Embora o Irã não tenha um plano ou política de ataque preventivo, comentou, a resposta será dura e multifacetada, "atingindo locais e países específicos, incluindo vários alvos em Israel”, alertou Dalul.
O presidente dos EUA, Donald Trump, voltou a pressionar Teerã ontem (28) a aceitar um acordo sobre seu programa nuclear, ameaçando um ataque ainda mais devastador que a operação de 2025. O Irã já rejeitou possíveis negociações e prometeu resposta dura. O líder estadunidense também afirmou que uma frota de navios, maior que a enviada à Venezuela e liderada pelo USS Abraham Lincon pode ser utilizada a qualquer momento.

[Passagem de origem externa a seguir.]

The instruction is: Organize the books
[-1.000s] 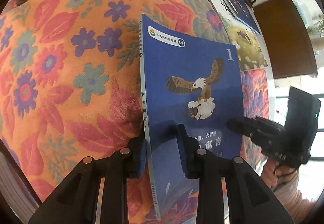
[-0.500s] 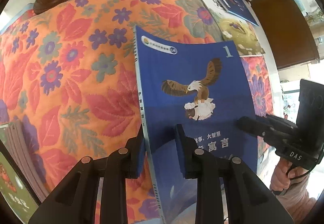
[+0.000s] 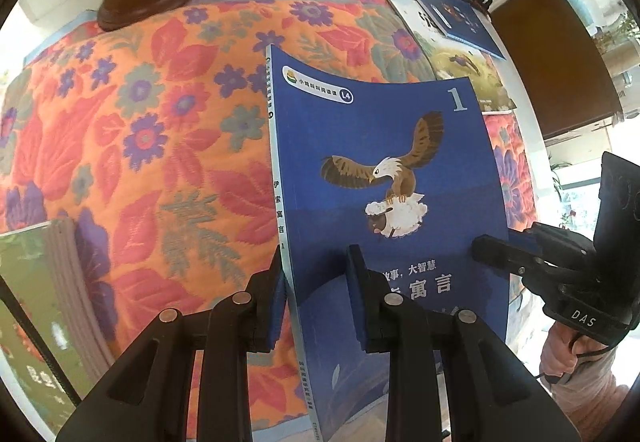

"O Irã desenvolveu sistemas de mísseis capazes de inutilizar ativos militares dos EUA, além de ter a capacidade de fechar o Estreito de Hormuz", observou o especialista, referindo-se ao ponto estratégico de navegação por onde passa cerca de 20% da demanda diária mundial de petróleo.
Ele acrescentou que uma retaliação iraniana poderia fragmentar a liderança dos EUA, "pois ninguém quer ser responsabilizado por danos ou perdas, especialmente depois de o Irã tê-los alertado com antecedência".
"Se houver algum debate em Washington sobre atacar ou não o Irã, ele ocorre entre "pessoas racionais que entendem e reconhecem as capacidades do Irã [...] e falcões imprudentes, indiferentes às consequências", disse Dalul.